There is an alternative to Stripe’s flexible, power user-oriented approach, though: as I mentioned in an aside months ago, Bloomberg LP has extremely fast elevators and a very certain post-elevator experience. Nobody in Bloomberg HQ is allowed to wander around, pantomiming “I’m not lost, you see; I’m in approximately the place I’m supposed to be, but not exactly, but I can’t tell which of you will be offended if I ask you for help.” Anyone who’s ever interviewed at a company with an open office and no receptionist knows this dance well.
The Bloomberg elevator, and the post-elevator security guard, is a symbol of a company that values employee time, which makes employees feel valued. But it’s also a symbol of a company that expects everyone to be be fully engaged.
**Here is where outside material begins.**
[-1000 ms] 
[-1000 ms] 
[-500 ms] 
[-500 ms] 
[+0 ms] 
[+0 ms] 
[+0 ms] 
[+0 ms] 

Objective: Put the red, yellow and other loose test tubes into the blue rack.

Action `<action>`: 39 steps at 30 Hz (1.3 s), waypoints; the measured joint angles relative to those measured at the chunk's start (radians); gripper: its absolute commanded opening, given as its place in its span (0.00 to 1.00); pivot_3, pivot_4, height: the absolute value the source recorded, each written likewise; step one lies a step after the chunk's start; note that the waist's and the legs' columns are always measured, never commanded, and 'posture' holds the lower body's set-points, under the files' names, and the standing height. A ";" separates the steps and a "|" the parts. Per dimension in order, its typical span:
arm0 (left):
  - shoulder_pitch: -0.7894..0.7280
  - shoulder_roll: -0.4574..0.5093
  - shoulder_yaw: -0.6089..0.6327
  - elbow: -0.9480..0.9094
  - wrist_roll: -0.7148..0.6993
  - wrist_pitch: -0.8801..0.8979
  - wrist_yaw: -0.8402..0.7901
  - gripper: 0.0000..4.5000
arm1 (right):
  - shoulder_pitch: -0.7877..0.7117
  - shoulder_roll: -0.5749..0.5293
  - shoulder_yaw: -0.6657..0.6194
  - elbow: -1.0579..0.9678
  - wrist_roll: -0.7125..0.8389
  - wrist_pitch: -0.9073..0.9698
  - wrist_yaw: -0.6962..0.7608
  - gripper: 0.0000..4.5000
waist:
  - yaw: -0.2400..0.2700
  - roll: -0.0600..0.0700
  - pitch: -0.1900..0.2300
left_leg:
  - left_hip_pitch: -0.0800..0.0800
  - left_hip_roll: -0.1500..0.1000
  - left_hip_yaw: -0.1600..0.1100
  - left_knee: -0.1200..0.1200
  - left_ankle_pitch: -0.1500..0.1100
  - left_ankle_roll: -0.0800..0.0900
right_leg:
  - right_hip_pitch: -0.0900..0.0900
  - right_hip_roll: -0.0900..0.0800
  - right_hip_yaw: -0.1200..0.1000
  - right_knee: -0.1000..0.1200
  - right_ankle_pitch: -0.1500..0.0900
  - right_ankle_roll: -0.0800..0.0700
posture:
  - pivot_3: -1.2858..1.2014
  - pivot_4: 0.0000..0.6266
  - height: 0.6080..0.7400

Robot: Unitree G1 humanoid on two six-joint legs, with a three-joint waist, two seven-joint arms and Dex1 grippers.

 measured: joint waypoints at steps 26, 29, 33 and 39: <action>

This, and Stripe’s elevator-deselection, are a symbol of something else, too: a willingness to sweat the small stuff. It can’t be a coincidence that both Bloomberg and Stripe start with the idea that there’s a part of the job of a well-paid professional that is literally orders of magnitude more complicated than it ought to be. Every improvement to Bloomberg or Stripe affects numerous direct users and an uncountable number of indirect beneficiaries. Highlighting a fierce commitment to making literally everything optimal is a winning move
I don’t know what fast elevators cost, or what floor selection costs. I don’t know how much ad revenue Captivate splits with landlords, and how much of that goes to tenants. But I know a good arbitrage when I see one — and a bad arbitrage, too.